I've been tasked with solving a problem that feels like it might be a good fit for a GPU, although I could be wrong...
We have a data acquisition card that generates nearly 8Gb/sec, typically in the form of a 240kb "record" (60,000 x 32-bit values) every 30 microseconds. A data acquisition "run" can last for a few milliseconds, or for many seconds. The DA card supports peer-to-peer transfer, so my initial thought is to write the records straight to graphics card memory where they can be processed by the GPU. The card is a Radeon Pro WX7100. (The above is our "ideal" throughput, but this can be reduced if it's likely to be too much for the PCI bus or GPU. We could drop the frequency to every 60us or even 120us).
The data processing will involve extracting certain sections of the record that we are interested in (typically 10-20% of the overall record). To do this we would need to pass the GPU a series of "from & to" ranges, specifying which sections of the record we want to look at (e.g. "50-175", "1675-1920", "5700-5780", etc). Within each section we then want to do a simple peak detect, returning details of each found peak back to the host program (peak height, width, etc). The number of ranges will vary (anything from 1 to 20), and will differ in width.
The upshot is that I'm looking for some (lots of) pointers on where to begin with this. It's totally different from the textbook samples that just run a kernel to add two arrays together, which is the limit of my OpenCL/Cuda knowledge!

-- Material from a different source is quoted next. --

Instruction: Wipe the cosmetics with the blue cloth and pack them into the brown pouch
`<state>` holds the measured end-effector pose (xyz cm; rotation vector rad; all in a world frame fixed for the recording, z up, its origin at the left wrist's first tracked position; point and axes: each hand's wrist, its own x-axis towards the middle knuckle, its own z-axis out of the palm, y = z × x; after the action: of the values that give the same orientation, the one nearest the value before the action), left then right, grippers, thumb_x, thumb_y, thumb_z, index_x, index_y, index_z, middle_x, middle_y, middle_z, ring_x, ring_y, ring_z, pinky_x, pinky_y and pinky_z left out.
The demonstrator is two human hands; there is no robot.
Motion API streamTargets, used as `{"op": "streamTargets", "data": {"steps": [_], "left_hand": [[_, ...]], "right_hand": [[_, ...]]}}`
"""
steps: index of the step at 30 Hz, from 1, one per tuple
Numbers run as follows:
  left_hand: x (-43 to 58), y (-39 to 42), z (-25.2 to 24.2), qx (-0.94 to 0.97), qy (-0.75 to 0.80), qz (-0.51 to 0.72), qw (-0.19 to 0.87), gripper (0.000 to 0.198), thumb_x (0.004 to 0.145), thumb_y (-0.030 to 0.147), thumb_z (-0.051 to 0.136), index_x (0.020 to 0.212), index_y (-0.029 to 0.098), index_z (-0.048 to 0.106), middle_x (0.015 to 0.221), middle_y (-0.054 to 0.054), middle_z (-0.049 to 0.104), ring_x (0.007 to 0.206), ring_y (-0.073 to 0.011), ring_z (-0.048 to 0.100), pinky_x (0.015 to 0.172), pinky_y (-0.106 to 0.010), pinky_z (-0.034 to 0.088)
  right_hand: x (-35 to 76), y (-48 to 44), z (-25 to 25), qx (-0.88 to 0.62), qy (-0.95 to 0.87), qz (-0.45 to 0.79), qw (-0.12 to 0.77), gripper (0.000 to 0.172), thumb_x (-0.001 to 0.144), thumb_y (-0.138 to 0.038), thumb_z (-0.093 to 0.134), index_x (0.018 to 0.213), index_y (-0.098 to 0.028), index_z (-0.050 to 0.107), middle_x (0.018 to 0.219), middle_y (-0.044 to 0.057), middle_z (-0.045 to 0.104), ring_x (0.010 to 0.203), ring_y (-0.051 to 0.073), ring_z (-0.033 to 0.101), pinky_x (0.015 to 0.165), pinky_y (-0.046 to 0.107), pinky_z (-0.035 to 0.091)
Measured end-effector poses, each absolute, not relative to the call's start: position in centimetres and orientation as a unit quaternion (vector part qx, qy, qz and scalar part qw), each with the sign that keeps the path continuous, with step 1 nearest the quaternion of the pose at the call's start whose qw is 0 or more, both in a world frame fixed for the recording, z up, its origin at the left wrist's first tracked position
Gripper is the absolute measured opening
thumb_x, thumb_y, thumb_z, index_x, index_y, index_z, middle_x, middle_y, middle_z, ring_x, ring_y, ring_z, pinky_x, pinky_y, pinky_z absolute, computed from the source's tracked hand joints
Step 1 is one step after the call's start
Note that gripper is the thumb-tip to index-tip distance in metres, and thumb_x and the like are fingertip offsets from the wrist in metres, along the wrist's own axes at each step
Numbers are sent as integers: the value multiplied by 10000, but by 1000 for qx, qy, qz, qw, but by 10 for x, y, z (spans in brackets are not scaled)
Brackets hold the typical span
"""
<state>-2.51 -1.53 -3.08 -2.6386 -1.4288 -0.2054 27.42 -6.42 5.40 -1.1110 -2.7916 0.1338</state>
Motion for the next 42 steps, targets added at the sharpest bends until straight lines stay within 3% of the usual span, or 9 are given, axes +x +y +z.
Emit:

Would I still run a kernel to achieve all this? I presume it would have to run indefinitely (while the DA card is acquiring) until stopped by the host program?
How does the kernel know when a new record has "arrived" in memory?
Once the kernel has processed a record, how would it pass all of the peak details back to the "host" program, before moving on to the next record?
Is this even feasible, or suitable for GPU processing?
Thanks in advance